Member of the South Dakota House of Representatives from the 13th district
- Incumbent
- Assumed office February 5, 2025 Serving with John Hughes
- Preceded by: Tony Venhuizen

Member of the South Dakota Senate from the 13th district
- In office January 10, 2017 – December 31, 2024
- Succeeded by: Sue Peterson

Personal details
- Born: January 26, 1952 (age 74) McCook County, South Dakota, U.S.
- Party: Republican
- Spouse: Muriel
- Children: 3
- Education: South Dakota State University (BBA)

= Jack Kolbeck =

American politician

Jack Kolbeck (born January 26, 1952) is an American politician serving as a member of the South Dakota House of Representatives from the 13th district since 2025. He previously represented the same district in the South Dakota Senate from 2017 to 2024.

== Background ==
Kolbeck was born in McCook County, South Dakota.
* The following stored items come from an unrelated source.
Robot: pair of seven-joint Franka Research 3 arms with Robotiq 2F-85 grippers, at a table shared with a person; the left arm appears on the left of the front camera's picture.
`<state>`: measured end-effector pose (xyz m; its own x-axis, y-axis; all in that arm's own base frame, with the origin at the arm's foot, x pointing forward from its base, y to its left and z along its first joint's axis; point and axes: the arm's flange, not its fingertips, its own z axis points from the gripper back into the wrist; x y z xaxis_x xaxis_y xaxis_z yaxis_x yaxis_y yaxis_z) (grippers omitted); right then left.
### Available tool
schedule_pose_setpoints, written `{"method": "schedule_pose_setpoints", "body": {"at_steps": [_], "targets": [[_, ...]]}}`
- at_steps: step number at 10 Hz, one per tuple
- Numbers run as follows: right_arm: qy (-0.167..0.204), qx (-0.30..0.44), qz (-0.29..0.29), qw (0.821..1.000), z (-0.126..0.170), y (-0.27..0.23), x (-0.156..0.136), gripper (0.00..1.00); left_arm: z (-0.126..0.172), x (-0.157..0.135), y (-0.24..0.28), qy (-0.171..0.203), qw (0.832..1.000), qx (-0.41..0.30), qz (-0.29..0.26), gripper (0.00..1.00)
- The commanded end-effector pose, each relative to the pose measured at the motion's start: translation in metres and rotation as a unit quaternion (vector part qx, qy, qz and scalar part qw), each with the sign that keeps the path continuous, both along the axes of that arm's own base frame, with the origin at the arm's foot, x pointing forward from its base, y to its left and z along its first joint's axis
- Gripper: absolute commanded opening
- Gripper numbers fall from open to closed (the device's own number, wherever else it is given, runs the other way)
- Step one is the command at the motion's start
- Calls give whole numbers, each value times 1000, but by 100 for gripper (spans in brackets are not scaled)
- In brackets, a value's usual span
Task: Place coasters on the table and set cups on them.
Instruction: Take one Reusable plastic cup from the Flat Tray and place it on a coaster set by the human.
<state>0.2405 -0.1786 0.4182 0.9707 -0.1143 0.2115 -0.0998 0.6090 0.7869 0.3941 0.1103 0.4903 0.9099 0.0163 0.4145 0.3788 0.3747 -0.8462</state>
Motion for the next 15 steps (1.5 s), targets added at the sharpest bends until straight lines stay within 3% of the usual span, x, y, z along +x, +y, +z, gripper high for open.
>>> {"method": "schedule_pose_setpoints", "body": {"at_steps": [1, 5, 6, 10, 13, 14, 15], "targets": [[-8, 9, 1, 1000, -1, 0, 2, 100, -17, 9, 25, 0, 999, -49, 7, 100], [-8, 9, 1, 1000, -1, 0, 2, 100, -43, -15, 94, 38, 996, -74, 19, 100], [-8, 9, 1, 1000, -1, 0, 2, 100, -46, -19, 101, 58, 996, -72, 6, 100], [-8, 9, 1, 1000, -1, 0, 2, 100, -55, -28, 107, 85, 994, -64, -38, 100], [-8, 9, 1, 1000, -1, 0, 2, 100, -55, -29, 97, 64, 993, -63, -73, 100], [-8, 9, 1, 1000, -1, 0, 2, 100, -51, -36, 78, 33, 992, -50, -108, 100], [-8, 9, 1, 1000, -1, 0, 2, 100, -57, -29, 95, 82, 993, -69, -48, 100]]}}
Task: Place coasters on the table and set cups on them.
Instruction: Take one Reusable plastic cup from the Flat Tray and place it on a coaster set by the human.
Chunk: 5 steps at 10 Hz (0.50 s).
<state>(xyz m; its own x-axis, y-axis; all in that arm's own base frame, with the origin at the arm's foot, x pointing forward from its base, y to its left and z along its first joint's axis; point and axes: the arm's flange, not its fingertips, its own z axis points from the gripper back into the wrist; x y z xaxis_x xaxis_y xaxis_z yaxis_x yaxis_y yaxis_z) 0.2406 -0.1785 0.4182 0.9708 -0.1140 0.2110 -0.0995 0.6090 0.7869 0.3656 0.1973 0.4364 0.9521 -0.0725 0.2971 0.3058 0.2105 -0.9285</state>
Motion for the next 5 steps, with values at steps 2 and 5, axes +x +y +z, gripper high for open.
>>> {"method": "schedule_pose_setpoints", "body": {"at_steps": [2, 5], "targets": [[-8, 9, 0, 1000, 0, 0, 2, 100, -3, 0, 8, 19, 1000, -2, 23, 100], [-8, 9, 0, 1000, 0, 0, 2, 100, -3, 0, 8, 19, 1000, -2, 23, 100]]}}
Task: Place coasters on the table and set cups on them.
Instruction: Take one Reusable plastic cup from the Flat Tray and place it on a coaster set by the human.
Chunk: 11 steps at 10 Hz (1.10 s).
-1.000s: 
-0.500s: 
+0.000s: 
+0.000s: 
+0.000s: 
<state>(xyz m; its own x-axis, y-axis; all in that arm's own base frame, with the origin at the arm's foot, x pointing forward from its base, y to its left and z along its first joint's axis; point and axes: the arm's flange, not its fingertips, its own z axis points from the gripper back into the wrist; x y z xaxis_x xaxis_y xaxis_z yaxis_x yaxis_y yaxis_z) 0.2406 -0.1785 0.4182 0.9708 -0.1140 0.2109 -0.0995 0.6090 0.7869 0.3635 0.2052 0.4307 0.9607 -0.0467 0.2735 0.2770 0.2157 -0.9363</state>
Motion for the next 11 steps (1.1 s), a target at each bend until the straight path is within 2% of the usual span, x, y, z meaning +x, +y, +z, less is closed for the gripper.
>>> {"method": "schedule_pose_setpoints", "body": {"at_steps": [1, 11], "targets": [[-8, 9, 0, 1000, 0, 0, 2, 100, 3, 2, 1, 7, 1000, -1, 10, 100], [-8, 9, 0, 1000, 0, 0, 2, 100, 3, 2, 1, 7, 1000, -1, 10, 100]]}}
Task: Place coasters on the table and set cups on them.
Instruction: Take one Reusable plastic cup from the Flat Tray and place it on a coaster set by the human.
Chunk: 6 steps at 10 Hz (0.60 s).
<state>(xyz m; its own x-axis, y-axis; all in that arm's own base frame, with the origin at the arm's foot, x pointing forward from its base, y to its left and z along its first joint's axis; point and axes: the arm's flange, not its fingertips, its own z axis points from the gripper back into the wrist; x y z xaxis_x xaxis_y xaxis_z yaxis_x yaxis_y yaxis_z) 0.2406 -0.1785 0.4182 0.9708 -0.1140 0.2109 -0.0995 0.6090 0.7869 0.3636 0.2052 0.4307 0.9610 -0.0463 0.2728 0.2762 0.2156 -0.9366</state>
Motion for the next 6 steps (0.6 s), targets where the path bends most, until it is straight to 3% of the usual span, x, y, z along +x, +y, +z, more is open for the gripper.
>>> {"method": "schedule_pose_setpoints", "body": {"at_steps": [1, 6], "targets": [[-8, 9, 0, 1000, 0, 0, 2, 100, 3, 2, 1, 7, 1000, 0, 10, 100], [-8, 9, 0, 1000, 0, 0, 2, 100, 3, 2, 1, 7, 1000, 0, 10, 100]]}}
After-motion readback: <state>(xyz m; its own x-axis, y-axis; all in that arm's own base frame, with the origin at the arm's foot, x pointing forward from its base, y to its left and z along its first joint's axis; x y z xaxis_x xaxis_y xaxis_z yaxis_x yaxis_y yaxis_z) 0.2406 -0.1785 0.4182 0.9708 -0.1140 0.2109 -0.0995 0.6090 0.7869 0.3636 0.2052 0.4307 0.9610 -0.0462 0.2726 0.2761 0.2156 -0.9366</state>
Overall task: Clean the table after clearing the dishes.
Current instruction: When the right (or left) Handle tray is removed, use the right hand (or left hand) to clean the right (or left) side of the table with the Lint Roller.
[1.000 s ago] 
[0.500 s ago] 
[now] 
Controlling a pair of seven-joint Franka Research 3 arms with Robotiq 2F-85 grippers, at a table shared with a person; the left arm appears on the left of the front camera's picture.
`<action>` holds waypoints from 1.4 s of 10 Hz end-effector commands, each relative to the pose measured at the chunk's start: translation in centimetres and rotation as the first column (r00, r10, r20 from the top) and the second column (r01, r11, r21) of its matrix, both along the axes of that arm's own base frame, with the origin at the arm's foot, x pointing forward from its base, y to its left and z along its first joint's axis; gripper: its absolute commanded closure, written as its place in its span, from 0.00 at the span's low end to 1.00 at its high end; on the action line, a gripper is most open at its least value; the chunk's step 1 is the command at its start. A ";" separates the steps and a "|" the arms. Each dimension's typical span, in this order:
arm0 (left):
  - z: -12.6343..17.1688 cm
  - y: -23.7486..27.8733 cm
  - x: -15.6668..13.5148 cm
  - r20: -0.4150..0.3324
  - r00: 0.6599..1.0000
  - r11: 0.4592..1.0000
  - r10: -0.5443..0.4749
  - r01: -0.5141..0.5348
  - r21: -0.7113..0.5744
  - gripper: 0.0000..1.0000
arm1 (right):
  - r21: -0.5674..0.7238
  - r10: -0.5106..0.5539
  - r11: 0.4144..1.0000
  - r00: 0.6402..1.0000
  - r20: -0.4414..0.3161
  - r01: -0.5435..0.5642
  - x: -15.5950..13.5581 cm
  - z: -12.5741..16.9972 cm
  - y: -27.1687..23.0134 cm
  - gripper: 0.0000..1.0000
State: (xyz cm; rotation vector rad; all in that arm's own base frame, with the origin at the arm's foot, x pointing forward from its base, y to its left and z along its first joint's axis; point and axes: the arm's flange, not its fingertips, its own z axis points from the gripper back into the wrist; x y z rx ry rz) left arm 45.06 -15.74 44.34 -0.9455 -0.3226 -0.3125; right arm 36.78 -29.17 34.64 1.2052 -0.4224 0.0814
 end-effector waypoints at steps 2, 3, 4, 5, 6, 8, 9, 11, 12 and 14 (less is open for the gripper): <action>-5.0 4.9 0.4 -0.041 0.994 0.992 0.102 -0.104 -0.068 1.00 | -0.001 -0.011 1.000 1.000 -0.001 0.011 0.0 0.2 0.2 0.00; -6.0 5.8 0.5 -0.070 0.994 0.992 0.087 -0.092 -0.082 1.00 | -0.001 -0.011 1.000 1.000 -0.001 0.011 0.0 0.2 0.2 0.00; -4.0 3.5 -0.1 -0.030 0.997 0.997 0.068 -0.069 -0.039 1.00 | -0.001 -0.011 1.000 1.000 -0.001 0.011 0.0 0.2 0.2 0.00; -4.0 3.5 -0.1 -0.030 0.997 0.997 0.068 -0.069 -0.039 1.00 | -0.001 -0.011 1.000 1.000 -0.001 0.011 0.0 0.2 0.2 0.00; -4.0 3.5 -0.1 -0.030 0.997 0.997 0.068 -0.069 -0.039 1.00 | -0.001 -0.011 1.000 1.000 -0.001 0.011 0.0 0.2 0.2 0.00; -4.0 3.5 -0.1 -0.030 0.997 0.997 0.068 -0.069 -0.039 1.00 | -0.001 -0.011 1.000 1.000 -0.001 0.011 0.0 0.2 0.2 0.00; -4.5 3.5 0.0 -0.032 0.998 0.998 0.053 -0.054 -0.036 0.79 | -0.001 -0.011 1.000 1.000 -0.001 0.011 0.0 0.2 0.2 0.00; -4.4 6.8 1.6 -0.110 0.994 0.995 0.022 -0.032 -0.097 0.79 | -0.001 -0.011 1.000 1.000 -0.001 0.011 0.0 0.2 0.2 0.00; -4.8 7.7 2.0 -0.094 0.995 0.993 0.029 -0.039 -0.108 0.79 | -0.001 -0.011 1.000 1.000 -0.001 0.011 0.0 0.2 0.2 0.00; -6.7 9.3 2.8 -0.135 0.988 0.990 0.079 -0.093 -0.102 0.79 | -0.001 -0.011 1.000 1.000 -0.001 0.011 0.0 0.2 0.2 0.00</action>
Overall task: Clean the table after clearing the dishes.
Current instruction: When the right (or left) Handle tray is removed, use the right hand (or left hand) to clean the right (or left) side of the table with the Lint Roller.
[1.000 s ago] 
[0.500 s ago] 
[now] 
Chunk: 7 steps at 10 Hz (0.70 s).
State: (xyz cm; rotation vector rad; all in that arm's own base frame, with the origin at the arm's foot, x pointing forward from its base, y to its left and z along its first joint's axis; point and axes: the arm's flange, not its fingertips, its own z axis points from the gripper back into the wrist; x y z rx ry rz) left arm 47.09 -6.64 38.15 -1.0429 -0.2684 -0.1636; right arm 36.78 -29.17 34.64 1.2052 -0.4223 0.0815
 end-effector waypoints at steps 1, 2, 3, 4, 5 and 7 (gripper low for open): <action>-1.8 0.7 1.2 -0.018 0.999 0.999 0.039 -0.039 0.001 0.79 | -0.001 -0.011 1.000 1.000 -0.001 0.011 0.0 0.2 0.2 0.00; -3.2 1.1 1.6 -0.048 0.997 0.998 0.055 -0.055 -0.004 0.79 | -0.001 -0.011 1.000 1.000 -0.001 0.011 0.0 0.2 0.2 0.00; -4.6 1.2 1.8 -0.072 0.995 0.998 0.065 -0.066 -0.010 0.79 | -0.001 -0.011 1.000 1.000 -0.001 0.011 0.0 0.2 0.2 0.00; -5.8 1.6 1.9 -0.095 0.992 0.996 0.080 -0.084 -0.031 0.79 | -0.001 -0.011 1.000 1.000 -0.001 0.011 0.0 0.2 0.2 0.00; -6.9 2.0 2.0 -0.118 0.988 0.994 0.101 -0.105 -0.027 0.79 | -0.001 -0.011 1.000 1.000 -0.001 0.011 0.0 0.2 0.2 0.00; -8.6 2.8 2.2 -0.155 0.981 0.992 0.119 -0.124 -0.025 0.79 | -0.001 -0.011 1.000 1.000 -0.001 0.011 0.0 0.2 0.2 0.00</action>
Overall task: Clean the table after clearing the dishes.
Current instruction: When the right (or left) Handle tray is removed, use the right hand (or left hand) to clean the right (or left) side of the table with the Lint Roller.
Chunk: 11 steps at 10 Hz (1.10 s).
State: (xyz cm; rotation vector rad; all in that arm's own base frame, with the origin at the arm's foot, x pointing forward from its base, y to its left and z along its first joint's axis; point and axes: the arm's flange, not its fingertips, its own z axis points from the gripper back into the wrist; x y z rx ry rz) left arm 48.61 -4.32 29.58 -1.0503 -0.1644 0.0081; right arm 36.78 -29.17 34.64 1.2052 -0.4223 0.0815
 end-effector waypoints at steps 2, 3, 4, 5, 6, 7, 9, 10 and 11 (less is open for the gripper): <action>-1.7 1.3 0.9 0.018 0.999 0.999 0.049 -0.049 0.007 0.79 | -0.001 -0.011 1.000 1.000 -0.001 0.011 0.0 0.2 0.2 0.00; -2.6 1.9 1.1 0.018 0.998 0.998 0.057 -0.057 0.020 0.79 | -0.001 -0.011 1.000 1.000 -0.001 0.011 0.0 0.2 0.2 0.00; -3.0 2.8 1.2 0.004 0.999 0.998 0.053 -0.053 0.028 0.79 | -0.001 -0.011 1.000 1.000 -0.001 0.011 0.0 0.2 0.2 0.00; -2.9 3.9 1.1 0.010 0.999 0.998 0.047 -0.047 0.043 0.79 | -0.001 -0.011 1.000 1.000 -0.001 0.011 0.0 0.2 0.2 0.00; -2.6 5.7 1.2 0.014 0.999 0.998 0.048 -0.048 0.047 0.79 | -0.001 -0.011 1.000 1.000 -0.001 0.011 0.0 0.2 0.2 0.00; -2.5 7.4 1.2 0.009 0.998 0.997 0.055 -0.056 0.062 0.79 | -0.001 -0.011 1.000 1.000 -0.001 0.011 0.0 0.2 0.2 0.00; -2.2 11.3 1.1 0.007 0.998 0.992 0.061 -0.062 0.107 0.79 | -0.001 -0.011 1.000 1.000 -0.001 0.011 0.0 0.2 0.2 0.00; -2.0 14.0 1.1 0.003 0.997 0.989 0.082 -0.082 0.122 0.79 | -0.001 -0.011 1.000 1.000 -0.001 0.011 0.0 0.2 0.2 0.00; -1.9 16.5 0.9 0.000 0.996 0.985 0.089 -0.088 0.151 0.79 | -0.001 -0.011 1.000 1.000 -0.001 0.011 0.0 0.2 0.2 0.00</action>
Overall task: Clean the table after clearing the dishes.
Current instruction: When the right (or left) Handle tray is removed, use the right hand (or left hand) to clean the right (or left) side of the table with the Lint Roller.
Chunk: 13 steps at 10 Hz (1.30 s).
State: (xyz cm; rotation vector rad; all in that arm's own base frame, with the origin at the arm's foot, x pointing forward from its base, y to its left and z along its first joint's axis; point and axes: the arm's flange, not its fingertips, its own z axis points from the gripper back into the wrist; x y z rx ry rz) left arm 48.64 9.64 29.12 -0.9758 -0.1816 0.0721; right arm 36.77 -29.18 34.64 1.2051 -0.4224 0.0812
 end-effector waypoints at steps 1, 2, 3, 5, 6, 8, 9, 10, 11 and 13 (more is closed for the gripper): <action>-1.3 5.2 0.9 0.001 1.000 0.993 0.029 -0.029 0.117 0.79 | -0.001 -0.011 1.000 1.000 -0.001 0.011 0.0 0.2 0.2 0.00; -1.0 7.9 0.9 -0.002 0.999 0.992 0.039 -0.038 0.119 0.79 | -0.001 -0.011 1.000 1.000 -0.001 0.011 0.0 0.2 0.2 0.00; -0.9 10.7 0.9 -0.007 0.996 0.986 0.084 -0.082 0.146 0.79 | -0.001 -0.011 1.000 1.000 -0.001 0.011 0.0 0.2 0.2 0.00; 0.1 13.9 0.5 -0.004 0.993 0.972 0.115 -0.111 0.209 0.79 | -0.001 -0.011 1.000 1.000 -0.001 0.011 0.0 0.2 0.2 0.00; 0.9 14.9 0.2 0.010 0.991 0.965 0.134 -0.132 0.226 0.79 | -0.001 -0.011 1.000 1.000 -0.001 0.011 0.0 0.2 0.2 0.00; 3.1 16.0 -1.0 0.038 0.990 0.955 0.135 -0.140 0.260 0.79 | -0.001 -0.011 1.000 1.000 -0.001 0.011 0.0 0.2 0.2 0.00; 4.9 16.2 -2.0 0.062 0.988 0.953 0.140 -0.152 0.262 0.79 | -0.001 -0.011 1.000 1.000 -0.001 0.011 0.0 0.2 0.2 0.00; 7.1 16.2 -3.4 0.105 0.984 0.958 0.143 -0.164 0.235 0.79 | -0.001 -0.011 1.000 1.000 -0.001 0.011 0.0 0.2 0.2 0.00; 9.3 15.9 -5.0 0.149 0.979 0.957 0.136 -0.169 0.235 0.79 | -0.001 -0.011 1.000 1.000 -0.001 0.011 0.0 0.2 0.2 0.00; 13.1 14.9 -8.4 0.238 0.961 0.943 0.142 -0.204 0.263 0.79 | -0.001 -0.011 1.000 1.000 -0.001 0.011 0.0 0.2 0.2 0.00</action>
He earned a bachelor's degree in business from South Dakota State University. He and his wife, Muriel, have three children. Since 1972, Kolbeck has also worked as a beer distributor in Sioux Falls, South Dakota. He is a member of the Republican Party.

In February 2025, Kolbeck was appointed to the South Dakota House of Representatives to succeed Tony Venhuizen, who was appointed as Lieutenant Governor.